Monday, Jul. 21, 1947

Drip Song

Seeping in from the West Coast, a jangling jingle known as Bloop, Bleep* the song of the leaky faucet, was beginning to inundate the nation. Modeled on the ancient Chinese water torture, it had a similar effect on its hearers. Half a dozen bands had already rushed to market with recordings of it:

Bloop, bleep, bloop, bleep, bloop, bleep,

The faucet keeps a-dripping and I can't sleep.

Bleep, bloop, bleep, bloop, bleep, bloop . . .

I wonder where to go to buy a car cheap.

The creator of this latter day Water Music is a short, jumpy Tin Pan Alleyite named Frank Loesser, who has a remarkable talent for tunes that at first attract and then nauseate. His biggest hit was Praise the Lord and Pass the Ammunition; another song of his, Tallahassee, is climbing on the hit parade.

Born in Manhattan, Loesser was a fast man with a rhyme when he was ten, but had to wait 17 years for his first successes. Among them: the lyrics for Hoagy Carmichael's Small Fry and Two Sleepy People. In Hollywood, he has made big money writing movie music.

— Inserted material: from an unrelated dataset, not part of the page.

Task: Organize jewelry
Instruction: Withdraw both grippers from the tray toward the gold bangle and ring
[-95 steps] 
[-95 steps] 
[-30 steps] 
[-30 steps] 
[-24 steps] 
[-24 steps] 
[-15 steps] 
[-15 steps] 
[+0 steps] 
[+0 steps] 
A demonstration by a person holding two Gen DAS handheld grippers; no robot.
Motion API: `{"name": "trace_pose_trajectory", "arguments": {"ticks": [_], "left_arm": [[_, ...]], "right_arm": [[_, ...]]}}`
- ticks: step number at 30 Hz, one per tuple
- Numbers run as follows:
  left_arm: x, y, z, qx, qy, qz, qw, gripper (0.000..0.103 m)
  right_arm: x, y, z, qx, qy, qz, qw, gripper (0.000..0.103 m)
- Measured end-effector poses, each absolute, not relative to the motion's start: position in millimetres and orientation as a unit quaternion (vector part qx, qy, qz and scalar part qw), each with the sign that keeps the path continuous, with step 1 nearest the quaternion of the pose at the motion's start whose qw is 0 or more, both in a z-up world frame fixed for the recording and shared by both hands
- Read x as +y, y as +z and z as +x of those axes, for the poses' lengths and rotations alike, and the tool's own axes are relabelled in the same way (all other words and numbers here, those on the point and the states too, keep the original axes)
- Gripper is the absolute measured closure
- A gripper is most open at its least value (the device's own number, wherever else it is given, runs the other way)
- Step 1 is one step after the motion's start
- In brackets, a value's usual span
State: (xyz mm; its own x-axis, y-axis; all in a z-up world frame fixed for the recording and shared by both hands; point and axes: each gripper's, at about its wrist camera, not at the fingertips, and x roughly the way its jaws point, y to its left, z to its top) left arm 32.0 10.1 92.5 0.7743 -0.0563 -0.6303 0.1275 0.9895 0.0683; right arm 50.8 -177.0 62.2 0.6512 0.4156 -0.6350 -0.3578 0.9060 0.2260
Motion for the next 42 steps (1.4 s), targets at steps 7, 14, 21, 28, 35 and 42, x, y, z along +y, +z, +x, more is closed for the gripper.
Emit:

As a Pfc. at Santa Ana (Calif.) Air Base, he was the nearest thing to an Irving Berlin or George M. Cohan of World War II. Loesser ground out some 200 service songs, including a slap at 4-Fs, They're Either Too Young or Too Old, a parade tune called What Do You Do in the Infantry, and one for the WACs: First Class Private Mary Brown.

Songsmith Loesser thinks of himself as a kind of folk musician of the jukebox, capturing "topical feelings." He likes to think that he avoids "idealizing the romantic. Of course, I slip every now and then, and turn out something like Moon of Manakoora."

He finished Bloop, Bleep last December, but kept it in his pocket until Open the Door Richard had died down, on the theory that the U.S. could not stand two such songs at the same time.